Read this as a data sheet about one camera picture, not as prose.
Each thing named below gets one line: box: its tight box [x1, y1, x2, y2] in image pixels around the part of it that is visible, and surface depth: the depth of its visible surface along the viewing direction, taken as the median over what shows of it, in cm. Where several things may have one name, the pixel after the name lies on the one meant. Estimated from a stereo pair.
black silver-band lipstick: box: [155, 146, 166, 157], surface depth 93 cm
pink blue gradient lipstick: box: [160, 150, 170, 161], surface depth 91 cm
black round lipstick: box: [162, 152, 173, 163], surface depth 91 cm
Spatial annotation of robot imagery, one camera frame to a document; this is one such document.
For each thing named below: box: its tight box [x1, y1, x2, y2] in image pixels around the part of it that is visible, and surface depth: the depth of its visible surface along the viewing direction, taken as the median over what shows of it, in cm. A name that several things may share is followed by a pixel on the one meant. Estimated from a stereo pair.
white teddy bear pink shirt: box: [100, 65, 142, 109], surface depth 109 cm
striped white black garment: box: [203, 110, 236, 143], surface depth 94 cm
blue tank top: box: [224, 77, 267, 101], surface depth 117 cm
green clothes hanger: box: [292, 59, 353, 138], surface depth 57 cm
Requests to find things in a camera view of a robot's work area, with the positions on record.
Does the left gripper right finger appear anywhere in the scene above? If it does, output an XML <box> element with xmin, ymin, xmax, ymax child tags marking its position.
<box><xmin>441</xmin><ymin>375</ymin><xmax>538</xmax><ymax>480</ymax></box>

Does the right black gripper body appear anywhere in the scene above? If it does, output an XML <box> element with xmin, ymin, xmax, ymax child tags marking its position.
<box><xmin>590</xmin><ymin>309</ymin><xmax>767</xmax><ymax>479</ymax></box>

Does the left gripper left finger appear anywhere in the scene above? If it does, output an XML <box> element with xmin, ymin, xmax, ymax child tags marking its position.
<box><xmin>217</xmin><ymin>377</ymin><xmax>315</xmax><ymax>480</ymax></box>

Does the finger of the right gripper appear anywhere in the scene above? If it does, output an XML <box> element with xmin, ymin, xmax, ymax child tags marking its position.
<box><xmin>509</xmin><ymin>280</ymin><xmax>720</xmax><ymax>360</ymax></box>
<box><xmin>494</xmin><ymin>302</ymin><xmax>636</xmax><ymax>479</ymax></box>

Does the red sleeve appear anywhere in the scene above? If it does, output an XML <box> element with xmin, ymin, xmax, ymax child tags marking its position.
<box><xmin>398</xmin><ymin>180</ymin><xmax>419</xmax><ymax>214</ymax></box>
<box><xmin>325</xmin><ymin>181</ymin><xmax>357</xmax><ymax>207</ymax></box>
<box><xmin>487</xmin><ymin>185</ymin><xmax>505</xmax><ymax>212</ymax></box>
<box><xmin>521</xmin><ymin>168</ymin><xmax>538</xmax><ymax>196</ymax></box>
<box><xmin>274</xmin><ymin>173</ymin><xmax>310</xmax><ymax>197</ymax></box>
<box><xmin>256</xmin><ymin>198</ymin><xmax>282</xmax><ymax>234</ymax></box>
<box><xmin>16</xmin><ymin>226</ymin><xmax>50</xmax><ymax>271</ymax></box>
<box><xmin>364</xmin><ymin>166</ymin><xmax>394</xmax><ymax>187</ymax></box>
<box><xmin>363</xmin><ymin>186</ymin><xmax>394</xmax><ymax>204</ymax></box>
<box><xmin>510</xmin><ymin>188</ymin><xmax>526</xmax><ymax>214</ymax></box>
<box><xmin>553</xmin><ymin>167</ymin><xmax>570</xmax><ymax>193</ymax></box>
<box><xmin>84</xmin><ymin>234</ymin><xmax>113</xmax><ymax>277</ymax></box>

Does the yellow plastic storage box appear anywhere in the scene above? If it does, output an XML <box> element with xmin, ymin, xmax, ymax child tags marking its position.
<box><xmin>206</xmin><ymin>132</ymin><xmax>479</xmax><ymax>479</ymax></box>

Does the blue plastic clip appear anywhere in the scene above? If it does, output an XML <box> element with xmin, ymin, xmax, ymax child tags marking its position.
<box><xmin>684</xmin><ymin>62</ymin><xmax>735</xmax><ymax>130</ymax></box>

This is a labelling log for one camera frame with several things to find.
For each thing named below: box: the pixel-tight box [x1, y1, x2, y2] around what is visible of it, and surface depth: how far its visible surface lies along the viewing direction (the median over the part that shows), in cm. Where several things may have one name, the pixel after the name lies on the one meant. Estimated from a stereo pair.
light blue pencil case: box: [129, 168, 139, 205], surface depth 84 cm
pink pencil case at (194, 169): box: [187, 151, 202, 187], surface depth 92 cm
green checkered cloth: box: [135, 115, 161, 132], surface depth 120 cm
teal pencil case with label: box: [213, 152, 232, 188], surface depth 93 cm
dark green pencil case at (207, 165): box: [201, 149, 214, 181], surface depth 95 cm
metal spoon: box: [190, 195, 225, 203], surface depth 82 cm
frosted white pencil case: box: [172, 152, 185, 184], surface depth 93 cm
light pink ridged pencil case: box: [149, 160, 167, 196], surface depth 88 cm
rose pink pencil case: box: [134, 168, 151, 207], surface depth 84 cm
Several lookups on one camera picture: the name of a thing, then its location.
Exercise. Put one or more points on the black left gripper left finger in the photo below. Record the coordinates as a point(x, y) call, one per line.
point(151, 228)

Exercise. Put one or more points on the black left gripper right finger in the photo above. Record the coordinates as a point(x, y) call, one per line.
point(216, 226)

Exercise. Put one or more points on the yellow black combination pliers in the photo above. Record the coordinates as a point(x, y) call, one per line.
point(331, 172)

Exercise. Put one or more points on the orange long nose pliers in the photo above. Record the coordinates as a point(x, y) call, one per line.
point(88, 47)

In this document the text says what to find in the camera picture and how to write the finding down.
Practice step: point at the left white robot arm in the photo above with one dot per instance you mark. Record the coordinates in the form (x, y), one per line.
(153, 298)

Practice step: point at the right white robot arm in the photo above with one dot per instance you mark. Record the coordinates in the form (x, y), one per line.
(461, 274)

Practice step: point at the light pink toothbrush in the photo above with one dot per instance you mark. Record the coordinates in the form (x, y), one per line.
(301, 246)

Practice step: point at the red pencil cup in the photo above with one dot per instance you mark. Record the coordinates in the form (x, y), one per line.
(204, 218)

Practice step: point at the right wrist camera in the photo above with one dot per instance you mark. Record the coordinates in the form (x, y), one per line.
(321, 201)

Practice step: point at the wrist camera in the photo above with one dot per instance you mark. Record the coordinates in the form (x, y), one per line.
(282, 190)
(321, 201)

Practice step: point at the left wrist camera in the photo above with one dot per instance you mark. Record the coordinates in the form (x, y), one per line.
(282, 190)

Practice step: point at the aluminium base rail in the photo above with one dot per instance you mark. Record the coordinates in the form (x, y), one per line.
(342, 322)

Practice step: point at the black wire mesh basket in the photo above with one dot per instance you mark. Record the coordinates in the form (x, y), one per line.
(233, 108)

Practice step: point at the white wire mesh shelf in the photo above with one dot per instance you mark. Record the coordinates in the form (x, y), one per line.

■ ■ ■ ■

TO DO: For this exercise, copy all of the material exactly as it stands.

SOLUTION:
Read this as a data sheet about one camera picture, not as prose.
Each thing named below gets one line: box: its tight box [x1, y1, x2, y2] in image pixels around the part of it that is visible, and surface depth: the depth of its visible surface along the viewing direction, taken as the median over what shows of it, in cm. Where several things may have one name, the pixel after the name lies on the one meant. Estimated from a stereo pair.
black silver-band lipstick: box: [155, 146, 166, 157], surface depth 93 cm
pink blue gradient lipstick: box: [160, 150, 170, 161], surface depth 91 cm
black round lipstick: box: [162, 152, 173, 163], surface depth 91 cm
Spatial annotation of robot imagery, one camera frame to a document; this is one such document.
For each thing named below: box: its tight box [x1, y1, x2, y2] in image pixels around the part of it that is visible, and surface depth: the depth of its visible surface along the viewing direction, taken as the median over what shows of it, in cm. A name that several things may share is followed by a pixel on the one meant. Estimated from a stereo pair.
white teddy bear pink shirt: box: [100, 65, 142, 109], surface depth 109 cm
striped white black garment: box: [203, 110, 236, 143], surface depth 94 cm
blue tank top: box: [224, 77, 267, 101], surface depth 117 cm
green clothes hanger: box: [292, 59, 353, 138], surface depth 57 cm
Requests to find things in a camera view of a robot's work area, with the positions on record.
Does the left gripper right finger appear anywhere in the scene above? If it does, output an XML <box> element with xmin, ymin, xmax, ymax child tags marking its position.
<box><xmin>441</xmin><ymin>375</ymin><xmax>538</xmax><ymax>480</ymax></box>

Does the right black gripper body appear anywhere in the scene above? If it does, output an XML <box> element with xmin, ymin, xmax, ymax child tags marking its position.
<box><xmin>590</xmin><ymin>309</ymin><xmax>767</xmax><ymax>479</ymax></box>

Does the left gripper left finger appear anywhere in the scene above? If it does, output an XML <box> element with xmin, ymin, xmax, ymax child tags marking its position.
<box><xmin>217</xmin><ymin>377</ymin><xmax>315</xmax><ymax>480</ymax></box>

Does the finger of the right gripper appear anywhere in the scene above? If it does, output an XML <box> element with xmin, ymin, xmax, ymax child tags marking its position.
<box><xmin>509</xmin><ymin>280</ymin><xmax>720</xmax><ymax>360</ymax></box>
<box><xmin>494</xmin><ymin>302</ymin><xmax>636</xmax><ymax>479</ymax></box>

Does the red sleeve appear anywhere in the scene above? If it does, output an XML <box> element with xmin, ymin, xmax, ymax child tags marking its position.
<box><xmin>398</xmin><ymin>180</ymin><xmax>419</xmax><ymax>214</ymax></box>
<box><xmin>325</xmin><ymin>181</ymin><xmax>357</xmax><ymax>207</ymax></box>
<box><xmin>487</xmin><ymin>185</ymin><xmax>505</xmax><ymax>212</ymax></box>
<box><xmin>521</xmin><ymin>168</ymin><xmax>538</xmax><ymax>196</ymax></box>
<box><xmin>274</xmin><ymin>173</ymin><xmax>310</xmax><ymax>197</ymax></box>
<box><xmin>256</xmin><ymin>198</ymin><xmax>282</xmax><ymax>234</ymax></box>
<box><xmin>16</xmin><ymin>226</ymin><xmax>50</xmax><ymax>271</ymax></box>
<box><xmin>364</xmin><ymin>166</ymin><xmax>394</xmax><ymax>187</ymax></box>
<box><xmin>363</xmin><ymin>186</ymin><xmax>394</xmax><ymax>204</ymax></box>
<box><xmin>510</xmin><ymin>188</ymin><xmax>526</xmax><ymax>214</ymax></box>
<box><xmin>553</xmin><ymin>167</ymin><xmax>570</xmax><ymax>193</ymax></box>
<box><xmin>84</xmin><ymin>234</ymin><xmax>113</xmax><ymax>277</ymax></box>

Does the yellow plastic storage box appear anywhere in the scene above? If it does, output an XML <box> element with xmin, ymin, xmax, ymax child tags marking its position.
<box><xmin>206</xmin><ymin>132</ymin><xmax>479</xmax><ymax>479</ymax></box>

Does the blue plastic clip appear anywhere in the scene above? If it does, output an XML <box> element with xmin, ymin, xmax, ymax child tags marking its position.
<box><xmin>684</xmin><ymin>62</ymin><xmax>735</xmax><ymax>130</ymax></box>

This is a labelling log for one camera frame with several things to find.
For each thing named below: box: the pixel-tight box [x1, y1, x2, y2] around what is visible of it, and surface depth: how far its visible surface lies along the viewing direction (the median over the part that shows), in cm. Where several things may have one name, the pixel after the name lies on the one meant. Estimated from a stereo pair.
light blue pencil case: box: [129, 168, 139, 205], surface depth 84 cm
pink pencil case at (194, 169): box: [187, 151, 202, 187], surface depth 92 cm
green checkered cloth: box: [135, 115, 161, 132], surface depth 120 cm
teal pencil case with label: box: [213, 152, 232, 188], surface depth 93 cm
dark green pencil case at (207, 165): box: [201, 149, 214, 181], surface depth 95 cm
metal spoon: box: [190, 195, 225, 203], surface depth 82 cm
frosted white pencil case: box: [172, 152, 185, 184], surface depth 93 cm
light pink ridged pencil case: box: [149, 160, 167, 196], surface depth 88 cm
rose pink pencil case: box: [134, 168, 151, 207], surface depth 84 cm
Several lookups on one camera picture: the name of a thing, then its location.
Exercise. Put one or more points on the black left gripper left finger in the photo below. Record the coordinates as a point(x, y) call, one per line.
point(151, 228)

Exercise. Put one or more points on the black left gripper right finger in the photo above. Record the coordinates as a point(x, y) call, one per line.
point(216, 226)

Exercise. Put one or more points on the yellow black combination pliers in the photo above. Record the coordinates as a point(x, y) call, one per line.
point(331, 172)

Exercise. Put one or more points on the orange long nose pliers in the photo above. Record the coordinates as a point(x, y) call, one per line.
point(88, 47)

In this document the text says what to find in the camera picture and how to write the finding down.
Practice step: point at the left white robot arm in the photo above with one dot per instance you mark. Record the coordinates in the form (x, y), one per line.
(153, 298)

Practice step: point at the right white robot arm in the photo above with one dot per instance you mark. Record the coordinates in the form (x, y), one per line.
(461, 274)

Practice step: point at the light pink toothbrush in the photo above with one dot per instance you mark. Record the coordinates in the form (x, y), one per line.
(301, 246)

Practice step: point at the red pencil cup in the photo above with one dot per instance you mark. Record the coordinates in the form (x, y), one per line.
(204, 218)

Practice step: point at the right wrist camera in the photo above with one dot per instance you mark. Record the coordinates in the form (x, y), one per line.
(321, 201)

Practice step: point at the wrist camera in the photo above with one dot per instance you mark. Record the coordinates in the form (x, y), one per line.
(282, 190)
(321, 201)

Practice step: point at the left wrist camera in the photo above with one dot per instance you mark. Record the coordinates in the form (x, y), one per line.
(282, 190)

Practice step: point at the aluminium base rail in the photo above with one dot per instance you mark. Record the coordinates in the form (x, y), one per line.
(342, 322)

Practice step: point at the black wire mesh basket in the photo above with one dot per instance you mark. Record the coordinates in the form (x, y), one per line.
(233, 108)

Practice step: point at the white wire mesh shelf in the photo above with one dot per instance you mark. Record the coordinates in the form (x, y), one per line.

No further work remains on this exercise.